This section will focus on analyzing individuals acting as such in society. Our goal now is to move the students into the realm where they can look at paintings of group scenes and distinguish the differences between these scenes where society is functioning as a group made of individuals, rather than the former paintings where the society has a negative effect on the individual. Here we will move our students away from just analyzing the paintings and move them into interpreting and connecting to them. It is important to begin leading the students into understanding the differences between community and society. The paintings I have chosen for this section mostly portray groups of people doing something together. In some way, mostly in their actions, or the activity that they are taking part in, they are connected. This connection, however, does not negate their individual identities, but in fact, enhances it.

My favorite painting, and the one that I believe to be most effective with the students, is The Belated Party, Mt. Mansfield (Jerome Thompson, 1858). This painting represents those who have wholly devoted themselves to society, and those that are interested in being individuals in their own right. The three on the bottom are inpatient with what is going on. Their dress and their demeanor shows us that they are ready to go, ready to tae on a new, more exciting activity. These figures are divided from the others by many things: mainly the rock they are leaning on. Lead your students through a discussion of the ‘objects’ in the painting. Then draw attention to the two women at the top of the screen. What are they doing? What are they interested in? After you have fully analyzed these two sections, move on to the visual pinnacle: the man at the top of the outcropping who is standing on his own. This figure is a visual embodiment of the individual. He is standing on his own, facing away from the ‘society’ below. He has essentially rejected all that is known to ponder the unknown. He is an artist, or philosopher, looking out at the mountains, contemplating. He is not checking his watch, he is not concerned with the women behind him (who may or may not be interacting with him), but he is happy acting as himself. Now ask the students to relate the readings you’ve been doing to this paintingwhat might have Thoreau said about these figures? Who aligns with Emerson’s philosophies?

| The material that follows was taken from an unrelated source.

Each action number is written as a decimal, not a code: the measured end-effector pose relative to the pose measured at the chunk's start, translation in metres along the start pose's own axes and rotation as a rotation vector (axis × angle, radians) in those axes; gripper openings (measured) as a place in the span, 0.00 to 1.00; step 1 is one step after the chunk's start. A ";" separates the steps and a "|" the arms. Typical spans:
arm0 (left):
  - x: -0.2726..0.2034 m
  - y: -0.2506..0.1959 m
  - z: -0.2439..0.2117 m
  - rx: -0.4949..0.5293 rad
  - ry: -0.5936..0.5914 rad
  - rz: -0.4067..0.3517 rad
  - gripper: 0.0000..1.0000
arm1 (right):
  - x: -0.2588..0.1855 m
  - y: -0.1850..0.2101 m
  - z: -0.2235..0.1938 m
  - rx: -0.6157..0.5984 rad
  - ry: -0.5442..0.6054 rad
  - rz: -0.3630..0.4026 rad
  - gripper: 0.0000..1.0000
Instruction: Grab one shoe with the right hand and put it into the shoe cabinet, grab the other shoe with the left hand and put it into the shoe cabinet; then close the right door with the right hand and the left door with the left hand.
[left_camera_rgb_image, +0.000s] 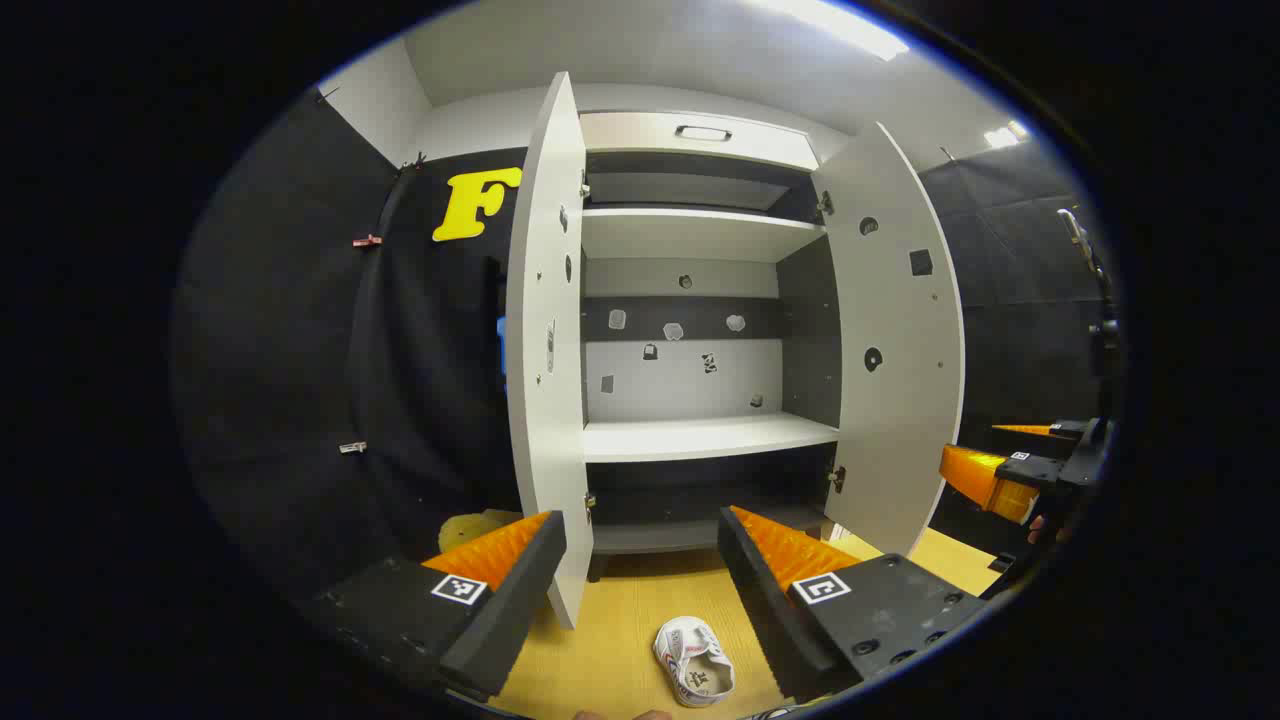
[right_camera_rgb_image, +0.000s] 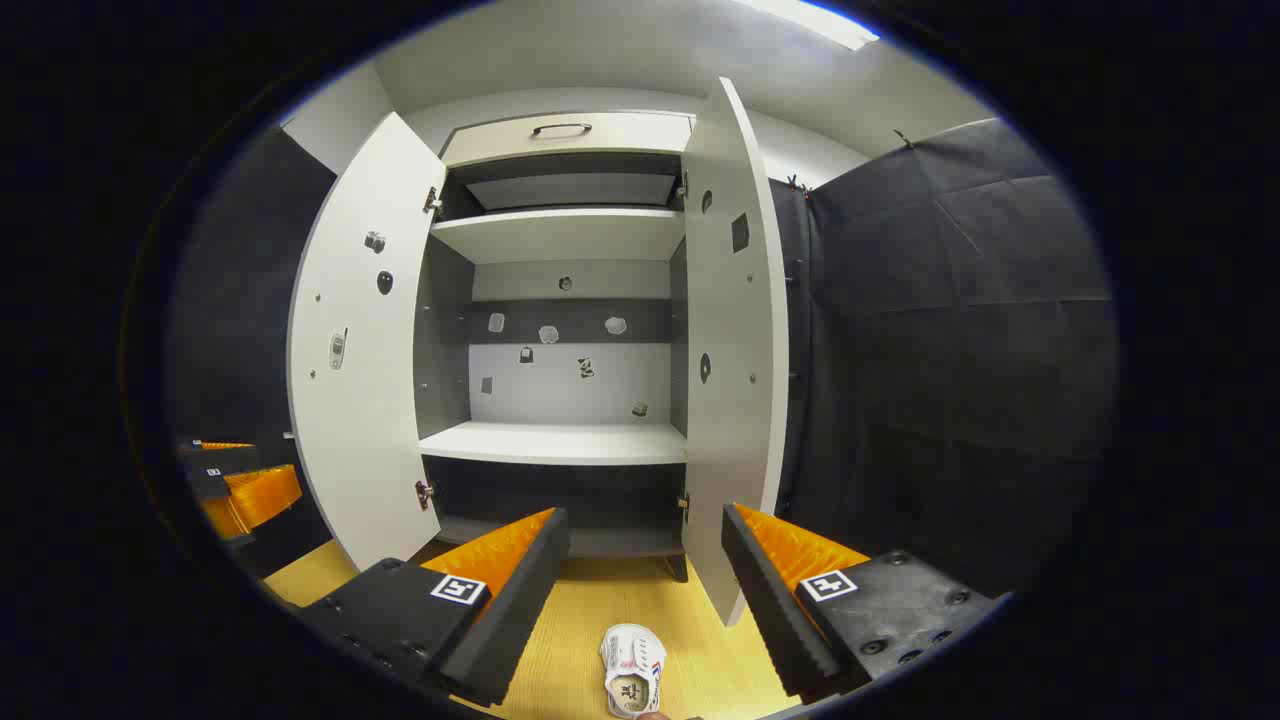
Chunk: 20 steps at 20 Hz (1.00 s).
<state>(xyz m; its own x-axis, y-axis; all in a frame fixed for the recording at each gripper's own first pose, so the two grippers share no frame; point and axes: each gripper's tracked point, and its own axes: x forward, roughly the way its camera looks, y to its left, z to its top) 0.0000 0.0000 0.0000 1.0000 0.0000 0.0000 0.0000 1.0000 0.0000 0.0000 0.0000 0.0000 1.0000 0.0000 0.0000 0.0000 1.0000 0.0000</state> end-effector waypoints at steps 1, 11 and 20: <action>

The rest of the paintings I have chosen for this section are: The Night Watch (Rembrandt, 1642), Experiment on a Bird with an Air Pump (Joseph Wright, 1768), and The Bully of the Neighborhood (by John George Brown, 1866). All three of these are community scenes depicting individuals working together toward a cause. After interpreting the painting, it will be advantageous to have the students connect to one of the paintings. Your goal here is to facilitate understanding of community: the idea of working toward a common good. The students must begin to empathize, asking questions like: Which figure do you connect to most? Why? Which figure do you connect to least? Why? At this point, you may even want to switch up the format of the class. Save one of the paintings and don’t discuss it in the open class forum, like you have the others. Instead, give a copy of the painting to each student. Ask them to look at it and analyze as you would in class. Then have them either answer questions or do a short writing assignment on it. They can tell a story about the people: who do they seem to be? Remember, the key ideas here are that every person in that picture is an individual. As such, this painting cannot be looked at as a ‘mob scene’ might be. Rather than seeing eight figures that are all dressed alike, all shouting in a similar fashion, wearing clothes that can easily be recognized as belonging to a certain group, they are seeing eight people, acting and reacting to the situation that is before them as individuals. At this point I would probably even try to give them a picture that is similar to this ‘mob’ scenario I have put before you. A photo, maybe from a magazine, of a scene that looks like the very picture of conformity. People, maybe not acting as they want, but rather as they see fit for that time and place. By the same token, it would be interesting to show them another sort of group picture: maybe a team photo, or something that you might find in the yearbook. Now you have another whole facet of this idea to toy with. Are the people in this photo conformists or individuals? How do you know? Does your opinion change because you know these people, or because it is tradition to wear a sports uniform? Why do sports teams and employers alike expect heir members to dress the same? This will get at a lot of the themes and ideas that you want the students to be pondering, especially for their final project.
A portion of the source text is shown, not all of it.